Manque de services publics pour les déplacés rapatriés - ONG

Les personnes déplacées à l’intérieur de leur propre pays (PDIP) qui retournent chez elles n’ont pas accès à des services publics adéquats ni aux ressources nécessaires pour réparer les dégâts causés à leurs habitations, selon les organisations non-gouvernementales (ONG) locales et internationales.



« Le gouvernement et les ministères ont de toute évidence des difficultés à pourvoir aux besoins des PDIP, notamment de ceux qui sont rentrés dans leurs régions d’origine, et qui y ont trouvé des services publics en déliquescence et des habitations démolies », a expliqué à IRIN Basil al-Azawi, activiste irakien.



« Certaines de ces familles ont épuisé leurs ressources et trouvé leurs domiciles démolis et leurs meubles pillés. Et elles n’ont pas reçu d’aide de la part du gouvernement », a ajouté M. Al-Azawi, président de la Commission des entreprises de la société civile de Bagdad, un organisme de coordination qui chapeaute plus de 1 000 ONG irakiennes.



M. Al-Azawi a appelé le gouvernement et les organisations internationales, y compris les agences des Nations Unies, à s’efforcer de répondre à leurs besoins.
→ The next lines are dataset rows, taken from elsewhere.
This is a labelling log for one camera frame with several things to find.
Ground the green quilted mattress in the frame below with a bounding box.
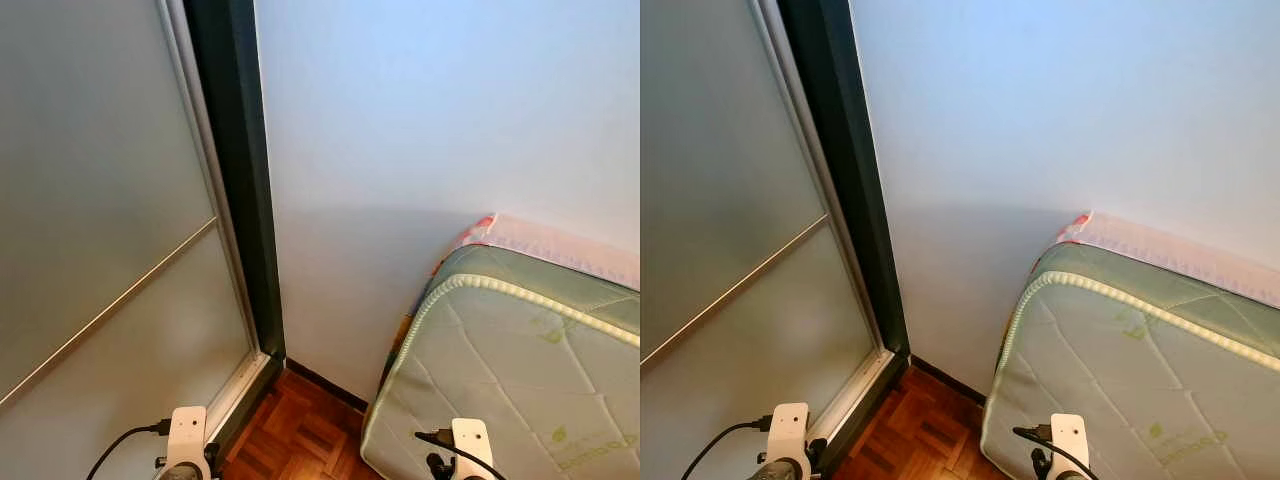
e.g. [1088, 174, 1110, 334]
[360, 243, 641, 480]
[980, 243, 1280, 480]

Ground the dark wooden skirting board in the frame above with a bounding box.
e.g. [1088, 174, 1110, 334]
[908, 355, 989, 406]
[285, 358, 369, 413]

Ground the frosted glass sliding door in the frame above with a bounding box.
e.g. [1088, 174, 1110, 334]
[640, 0, 898, 480]
[0, 0, 271, 480]

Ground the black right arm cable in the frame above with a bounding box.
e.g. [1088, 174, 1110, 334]
[415, 430, 501, 480]
[1012, 425, 1101, 480]

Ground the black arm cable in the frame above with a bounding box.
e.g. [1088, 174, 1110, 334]
[682, 415, 776, 480]
[86, 420, 173, 480]
[1012, 425, 1101, 480]
[415, 430, 501, 480]

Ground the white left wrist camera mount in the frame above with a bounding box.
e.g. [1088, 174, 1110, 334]
[165, 405, 210, 476]
[767, 403, 812, 467]

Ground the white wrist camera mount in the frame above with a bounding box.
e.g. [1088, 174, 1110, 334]
[1047, 413, 1092, 477]
[165, 405, 210, 476]
[450, 418, 494, 479]
[767, 403, 812, 467]

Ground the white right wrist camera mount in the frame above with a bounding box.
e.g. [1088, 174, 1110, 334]
[450, 418, 494, 479]
[1047, 413, 1092, 477]

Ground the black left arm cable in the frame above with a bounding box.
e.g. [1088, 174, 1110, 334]
[86, 420, 173, 480]
[682, 415, 776, 480]

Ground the dark green door frame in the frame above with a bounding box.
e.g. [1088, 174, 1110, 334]
[778, 0, 911, 471]
[183, 0, 289, 461]
Hamid Sultan al-Shuaili, directeur d’al-Jawhar, une ONG de Bagdad qui aide les PDIP de la capitale et des provinces centrales, a pour sa part déclaré à IRIN que la piètre qualité des services publics pénalisait particulièrement les PDIP ou les réfugiés rapatriés, et que la bureaucratie, notamment, était problématique : « le principal problème, c’est la bureaucratie à laquelle ces rapatriés se trouvent confrontés lorsqu’ils déposent une demande d’aide financière … Il leur faut compter plusieurs semaines pour obtenir leur argent, s’ils ont de la chance ».



Evaluation de l’OIM 



Dans sa dernière évaluation des besoins des PDIP, l’Organisation internationale pour les migrations (OIM) a indiqué que bon nombre d’entre eux n’avaient pas de moyen d’hébergement, qu’ils n’avaient pas accès aux services de santé, ni à l’eau, et vivaient dans des conditions d’hygiène déplorables.
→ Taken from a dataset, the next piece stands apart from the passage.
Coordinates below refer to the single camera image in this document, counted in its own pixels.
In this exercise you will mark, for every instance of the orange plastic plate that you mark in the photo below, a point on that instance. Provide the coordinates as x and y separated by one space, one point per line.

« A leur retour, de nombreux rapatriés trouvent leurs logements détruits et les infrastructures délabrées. Les bâtiments, les réseaux de canalisations, les réseaux électriques et les services publics de base, notamment les centres de santé, ont tous besoin d’être réhabilités pour satisfaire aux besoins des PDIP et des familles de réfugiés rapatriés », pouvait-on lire dans le rapport, daté du 16 janvier.



Selon les estimations de l’OIM, le pays compte 2,8 millions de PDIP (dont 1,6 million sont déplacés depuis la vague de violence de février 2006). Et 2,4 millions d’Irakiens sont réfugiés, essentiellement dans les pays voisins.



Le Haut Commissariat des Nations Unies pour les réfugiés (HCR) situe quant à lui le nombre de réfugiés irakiens à environ deux millions ; selon l’agence, « le gouvernement irakien encourage les rapatriements en accordant des aides financières et des subventions à la location, en dépêchant des convois de rapatriement organisés et en assurant aux déplacés la restitution de leurs biens. Par le biais des Ordres 101 et 262, émis récemment, le gouvernement irakien entend donner des moyens de restituer les biens des populations et d’expulser les squatters, dont certains risquent d’être déplacés une deuxième fois ». 



Témoignage personnel



Fadhil Khalaf Mahmoud est retourné à Bagdad le 19 janvier pour savoir s’il pouvait faire revenir sa famille d’Amman, où ils se sont réfugiés en 2005.



« Ma maison [dans le quartier d’al-Dakhiliya] a subi des dégâts. Les forces irakiennes et américaines y ont fait plusieurs descentes, en défonçant les portes sur leur passage, pour y chercher des militants », a raconté Mahmoud, 55 ans, à IRIN.



« Le quartier n’a du courant que pendant huit heures par jour, environ, dans le meilleur des cas, et n’a qu’un seul générateur privé. Le propriétaire du générateur a été assez courageux pour être le premier à offrir de l’électricité aux habitants … mais il ne peut pas répondre à la demande, de plus en plus forte », a-t-il déploré.



« Aujourd’hui, je séjourne chez un membre de ma famille, j’évalue la situation, je répare ce que je peux chez moi. Après, je déciderai de faire revenir ou non ma famille », a-t-il déclaré.